Gravity dams are designed for stability in 2-dimensons and consequently, the opening of transverse joints to accommodate thermal contraction is of no structural consequence. In the case of very high (and broad-section) gravity dams, however, it can prove necessary to include a (longitudinal) contraction joint parallel to the dam axis for a certain height above the restraint of the foundation. To maintain structural integrity in such instances, it is necessary either to include a facility to grout (when the concrete has cooled to equilibrium temperatures), or to drain such a joint, when left open. In addition, measures must be included to prevent upward crack propagation.

On the alignment of a contraction joint, an inducing and sealing system is commonly provided in the upstream facing (CVC/GERCC/GEVR/IVRCC). A typical arrangement comprises one or two PVC centrebulb (or similar) waterstops (between 250 and 500 mm in width) located at a distance from the upstream face of 300 to 500 mm and separated from each other by 400 to 1500 mm.

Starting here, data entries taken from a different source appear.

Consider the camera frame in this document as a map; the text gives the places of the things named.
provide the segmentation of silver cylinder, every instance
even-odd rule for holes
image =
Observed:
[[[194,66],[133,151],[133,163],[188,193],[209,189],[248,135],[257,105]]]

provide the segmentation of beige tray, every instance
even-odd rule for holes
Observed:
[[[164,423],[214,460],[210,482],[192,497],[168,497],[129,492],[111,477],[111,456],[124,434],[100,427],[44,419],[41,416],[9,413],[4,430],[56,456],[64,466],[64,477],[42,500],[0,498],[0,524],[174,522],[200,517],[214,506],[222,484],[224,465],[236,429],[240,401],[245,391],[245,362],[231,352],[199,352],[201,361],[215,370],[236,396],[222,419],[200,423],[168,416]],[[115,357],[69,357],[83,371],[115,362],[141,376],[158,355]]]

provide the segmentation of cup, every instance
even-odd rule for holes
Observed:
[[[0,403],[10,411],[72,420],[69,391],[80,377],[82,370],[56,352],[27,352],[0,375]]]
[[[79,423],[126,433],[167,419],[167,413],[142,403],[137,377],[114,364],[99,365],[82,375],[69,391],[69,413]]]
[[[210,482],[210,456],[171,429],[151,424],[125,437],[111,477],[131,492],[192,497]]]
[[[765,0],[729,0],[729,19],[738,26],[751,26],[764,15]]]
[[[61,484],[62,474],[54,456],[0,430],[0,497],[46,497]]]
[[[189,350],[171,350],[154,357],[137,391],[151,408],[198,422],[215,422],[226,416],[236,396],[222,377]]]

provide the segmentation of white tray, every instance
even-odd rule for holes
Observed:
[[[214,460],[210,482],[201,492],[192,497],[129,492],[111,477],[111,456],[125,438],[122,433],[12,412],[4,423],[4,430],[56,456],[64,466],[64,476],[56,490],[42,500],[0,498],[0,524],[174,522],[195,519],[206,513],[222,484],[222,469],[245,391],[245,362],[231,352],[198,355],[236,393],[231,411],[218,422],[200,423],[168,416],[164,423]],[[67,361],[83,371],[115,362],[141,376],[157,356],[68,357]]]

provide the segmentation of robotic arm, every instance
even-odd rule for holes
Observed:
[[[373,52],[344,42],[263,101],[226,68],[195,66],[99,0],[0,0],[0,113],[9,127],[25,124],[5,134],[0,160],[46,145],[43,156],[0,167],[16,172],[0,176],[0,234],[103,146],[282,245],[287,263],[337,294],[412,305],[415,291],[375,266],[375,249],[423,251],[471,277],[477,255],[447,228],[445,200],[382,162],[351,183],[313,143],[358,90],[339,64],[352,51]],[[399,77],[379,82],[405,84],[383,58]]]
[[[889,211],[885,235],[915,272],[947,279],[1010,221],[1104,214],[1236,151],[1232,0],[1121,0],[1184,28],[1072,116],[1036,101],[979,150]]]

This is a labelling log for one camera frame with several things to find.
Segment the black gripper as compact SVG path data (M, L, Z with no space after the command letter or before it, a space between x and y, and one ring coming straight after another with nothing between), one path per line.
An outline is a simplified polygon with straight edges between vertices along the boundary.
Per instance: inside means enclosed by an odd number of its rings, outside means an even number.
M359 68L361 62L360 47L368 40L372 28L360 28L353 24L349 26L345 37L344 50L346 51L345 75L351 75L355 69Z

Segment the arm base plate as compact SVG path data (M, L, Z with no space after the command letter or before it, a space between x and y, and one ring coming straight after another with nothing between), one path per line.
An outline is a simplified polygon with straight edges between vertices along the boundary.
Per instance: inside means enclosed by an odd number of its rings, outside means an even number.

A drain hole is usually provided midway between the waterstops and sometimes a second drain is provided downstreasm of the last waterstop. In higher RCC dams, more than two waterstops are often included in the upstream facing. In RCD dams, the first waterstop is usually located between 500 and 1000 mm from the upstream face, with a second a further 500 to 1000 mm downstream and a drain hole another 500 to 1000 mm downstream.

Contraction joints in arch dams typically require grouting to re-establish 3-dimensional structural continuity. Through placement temperature control and the use of very low stress-relaxation creep RCC at a number of RCC arch/gravity dams, however, it has proved possible in mild climatic conditions to limit the total effective temperature drop sufficiently to avoid the need for grouting (see Chapter 9). The structural requirement for grouting of contraction joints should accordingly be evaluated very carefully on a case-by-case basis.